Rearden timely appealed.
Relying upon Ashcroft v. Free Speech Coalition, 535 U.S. 234, 122 S.Ct. 1389, 152 L.Ed.2d 403 (2002) (Free Speech II ), Rearden argues that his conviction must be reversed because the government produced insufficient evidence to prove beyond a reasonable doubt that the pornographic images transmitted to Settlemyer were of actual children. We review de novo claims of insufficient evidence. United States v. Odom, 329 F.3d 1032, 1034 (9th Cir.2003). In Free Speech II, the Court affirmed our holding in Free Speech Coalition v. Reno, 198 F.3d 1083 (9th Cir.1999) (Free Speech I ), that the definition of “child pornography” in 18 U.S.C. § 2256(8)(B) was unconstitutional to the extent that it proscribed possession of an image that “appears to be of a minor engaging in sexually explicit conduct.” This came about because, prior to 1996, child pornography was defined as “images made using actual minors” but the Child Pornography Prevention Act, 18 U.S.C. § 2251 et seq., “extend[ed] the federal prohibition against child pornography to[include] sexually explicit images that appear to depict minors but were produced without using any real children.” Free Speech II, 122 S.Ct. at 1396.
Rearden was charged with violating 18 U.S.C. § 2252A(a)(1), which punishes any person who “knowingly mails, or transports or ships in interstate or foreign commerce by any means, including by computer, any child pornography.” At the time, the term “child pornography” included (1) any visual depiction including a photograph-or computer-generated image of sexually explicit conduct where “the production of such visual depiction involves the use of a minor engaging in sexually explicit conduct,” 18 U.S.C. § 2256(8)(A), and (2) a visual depiction that “is, or appears to be, of a minor engaged in sexually explicit conduct,” 18 U.S.C. § 2256(8)(B).

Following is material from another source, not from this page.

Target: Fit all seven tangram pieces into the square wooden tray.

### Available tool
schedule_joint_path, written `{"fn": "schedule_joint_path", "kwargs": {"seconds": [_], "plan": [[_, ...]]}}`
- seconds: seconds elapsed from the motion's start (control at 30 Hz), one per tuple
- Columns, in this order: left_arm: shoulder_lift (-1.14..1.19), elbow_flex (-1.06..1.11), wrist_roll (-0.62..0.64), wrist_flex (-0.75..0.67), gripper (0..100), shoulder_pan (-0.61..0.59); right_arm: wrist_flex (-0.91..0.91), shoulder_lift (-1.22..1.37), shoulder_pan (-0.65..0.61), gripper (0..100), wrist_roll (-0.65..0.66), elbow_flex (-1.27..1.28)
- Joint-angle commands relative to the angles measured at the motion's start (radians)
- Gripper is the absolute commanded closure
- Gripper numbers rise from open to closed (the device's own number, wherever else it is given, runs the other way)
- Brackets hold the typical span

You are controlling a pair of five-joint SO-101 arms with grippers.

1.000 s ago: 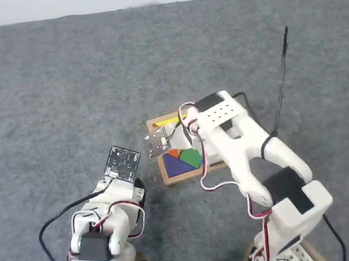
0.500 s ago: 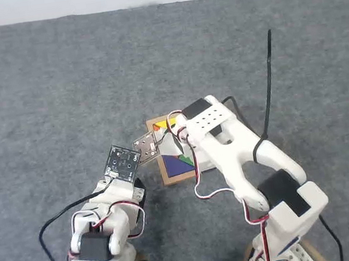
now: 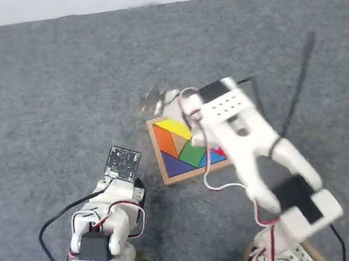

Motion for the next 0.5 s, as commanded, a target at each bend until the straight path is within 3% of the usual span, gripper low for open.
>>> {"fn": "schedule_joint_path", "kwargs": {"seconds": [0.0, 0.23, 0.47], "plan": [[-0.002, -0.007, 0.006, 0.005, 91, 0.000, -0.010, -0.208, 0.028, 95.7, -0.060, 0.089], [-0.002, -0.007, 0.006, 0.005, 91, 0.000, -0.056, -0.598, 0.038, 95.7, -0.222, 0.491], [-0.002, -0.007, 0.006, 0.005, 91, 0.000, -0.278, -0.931, 0.225, 95.7, -0.397, 0.942]]}}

However, when Rearden went to trial, Free Speech I was the law of the circuit. For this reason, even though the Supreme Court had not yet rendered its decision in Free Speech II, the government recognized its obligation to prove that the children depicted in the images transmitted by Rearden were of actual children.
The government offered the testimony of David Mark Verrier Jones, an employee of a visual effects studio, whom the court accepted as an expert in the creation of visual effects based on his training and experience in the film industry. Jones testified that in his opinion, the images transmitted by Rearden had not been manipulated in any manner. He indicated that they had not been composited (which involves the altering of images by, for example, transferring the head of one person to the body of another) or morphed (which in Jones's view involves the creation of an intermediate image from two other images). Jones stated that it was beyond the limits of modern computer graphics to create a completely artificial picture of a believable photo-realistic human being (except, perhaps, of people who are very small in the background). Rearden put on no evidence to the contrary.
Rearden contends that Jones's testimony was not helpful in proving that the images were of real children, and went no further than to show that the pictures were not “morphed,” which, he contends, is irrelevant under Free Speech II because “morphing” (or altering) pictures of real children so that they appear to be engaged in sexual activity was not found unconstitutional. We disagree. Jones's testimony went well beyond his own, or the Supreme Court's discussion of morphed images.1 He examined the images and opined that they were not manipulated, that any attempted creation of a digital photo realistic human being would be readily apparent, and that these images were entirely consistent as photographs. Based on this testimony the trier of fact could reasonably conclude that the government had carried its burden of proving that the images depicted actual children.
Rearden also faults Jones's testimony for being at odds with Congressional findings, noted by the Court in Free Speech II, to the effect that “[a]s imaging technology improves ․ it becomes more difficult to prove that a particular picture was produced using actual children.” 122 S.Ct. at 1397. However, we see no conflict; that the technology to create images of photo-realistic human beings may develop in the future does not make Jones's testimony based on his contemporary experience inapposite. Nor does the possibility that it will be tougher for the government to carry its burden of proof mean that it failed to do so in this case.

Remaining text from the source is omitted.